上皮性卵巢癌hTERT表达及端粒酶活性的研究

Study on hTERT mRNA expression and telomerase activity in epithelial ovarian carcinomas

目的 探讨人端粒酶反转录酶 (hTERT)表达及端粒酶活性与卵巢癌发生、发展的关系 ,评价其可否作为卵巢癌的肿瘤标志物及预后指标。方法 应用RT PCR及端粒重复扩增方法对 43例上皮性卵巢癌、11例良性卵巢肿瘤和卵巢正常组织以及 4例交界性卵巢肿瘤共 69份标本进行hTERTmRNA及端粒酶活性检测。结果 hTERT表达及端粒酶活性率在卵巢癌中分别为 83.7% ( 36/4 3)及 76.7% ( 33/4 3) ,良性肿瘤中均为 9% ( 1/11) ,在正常卵巢组织和交界性卵巢肿瘤中阴性 ,其差异在卵巢癌与良性肿瘤及正常组织间均有显著性 (P值分别为 0 .0 0 0 4及 0 .0 0 0 1)。hTERT及端粒酶阳性率在某些预后因素如肿瘤类型、组织学分级、临床分期及肿瘤转移之间的差异皆无显著性。结论 卵巢癌中存在高频率的hTERT表达及端粒酶激活 ,表明hTERT作为端粒酶的催化亚基 ,在肿瘤细胞端粒酶的激活中起关键作用。hTERT表达及端粒酶活性可望作为有价值的肿瘤标志物而用于卵巢癌的早期诊断 ,但其预后价值尚有待于进一步研究。

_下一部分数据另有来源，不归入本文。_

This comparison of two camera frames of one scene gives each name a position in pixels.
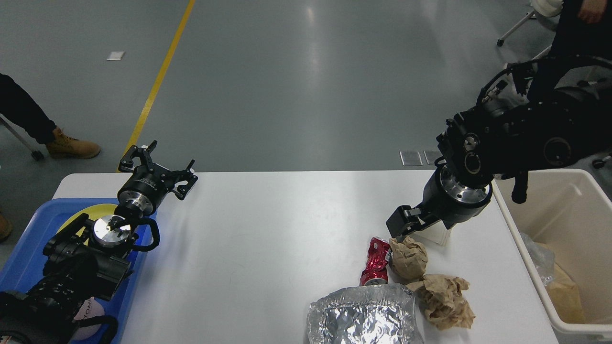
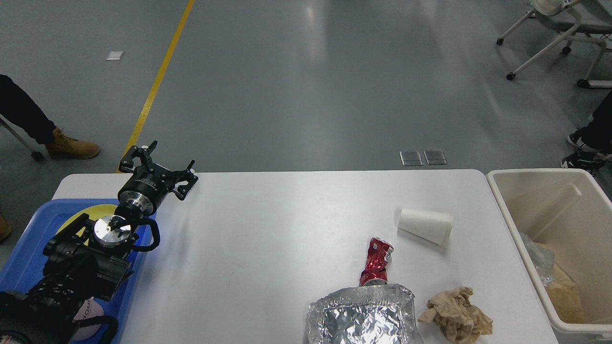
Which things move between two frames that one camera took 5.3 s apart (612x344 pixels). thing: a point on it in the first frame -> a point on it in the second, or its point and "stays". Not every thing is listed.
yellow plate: (93, 211) stays
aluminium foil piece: (542, 258) stays
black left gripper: (147, 184) stays
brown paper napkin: (442, 302) -> (458, 321)
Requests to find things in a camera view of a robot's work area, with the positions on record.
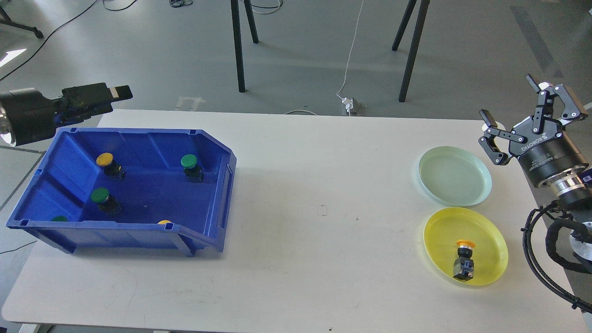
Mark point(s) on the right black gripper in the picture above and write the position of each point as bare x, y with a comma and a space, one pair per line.
545, 148

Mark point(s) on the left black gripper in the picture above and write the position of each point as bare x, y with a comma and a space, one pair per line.
27, 116

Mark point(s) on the green button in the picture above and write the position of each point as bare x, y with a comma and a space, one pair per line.
106, 201
191, 168

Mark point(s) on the yellow button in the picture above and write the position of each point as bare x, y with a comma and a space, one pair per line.
463, 267
110, 167

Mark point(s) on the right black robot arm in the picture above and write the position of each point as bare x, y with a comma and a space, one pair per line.
568, 238

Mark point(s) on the light green plate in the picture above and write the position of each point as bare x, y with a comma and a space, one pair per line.
454, 176

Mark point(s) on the yellow plate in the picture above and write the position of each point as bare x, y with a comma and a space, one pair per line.
446, 226

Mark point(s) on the blue plastic bin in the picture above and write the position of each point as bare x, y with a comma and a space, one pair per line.
154, 189

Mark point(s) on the black stand base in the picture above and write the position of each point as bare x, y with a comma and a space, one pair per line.
7, 20

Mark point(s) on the black tripod right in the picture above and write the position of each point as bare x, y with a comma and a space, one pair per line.
414, 47

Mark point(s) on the black tripod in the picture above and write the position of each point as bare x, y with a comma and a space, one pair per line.
414, 47
235, 21

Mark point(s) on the white power adapter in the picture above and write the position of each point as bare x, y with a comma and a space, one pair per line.
352, 107

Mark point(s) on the black tripod left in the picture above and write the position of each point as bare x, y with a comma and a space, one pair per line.
235, 21

Objective To determine human telomerase reverse transcriptase (hTERT) mRNA expression and telomerase activity in epithelial ovarian carcinomas(EOC),their relationship to ovarian carcinomas and progression,and to evaluate its value as a tumor marker for EOC diagnosis and prognosis indicator.Methods hTERT mRNA expression and telomerase activity were analyzed in 43 samples of EOC,11 benign ovarian tumors and normal ovarian tissues,as well as 4 borderline ovarian tissues with the use of RT-PCR and telomeric repeat amplification protocol(TRAP).Results The positive rates of hTERT mRNA expression and telomerase activity in EOC were 83.7%(36/43 samples) and 76.7%(33/43) respectively,while in benign tumors were 9%(1/11).There were undetectable hTERT mRNA expression and telomerase activity in normal ovarian tissues and borderline ovarian tumors.There were significant differences among EOC and normal ovarian tissues(P=0.0001) as well as benign ovarian tissues (P=0.0004).But no significant differences were found in some prognostic factors of EOC patients,such as tumor types,histological classification,clinical stage,and tumor metastasis.Conclusion The results demonstrated that hTERT mRNA expression and telomerase activity are common events in ovarian carcinogenesis.As catalytic subunits of telomerase,hTERT gene expression plays an essential role in telomerase activation.These findings suggest that hTERT gene expression and telomerase activity may be valuable tumor maker for EOC early diagnosis but its prognostic value needs to be further studied.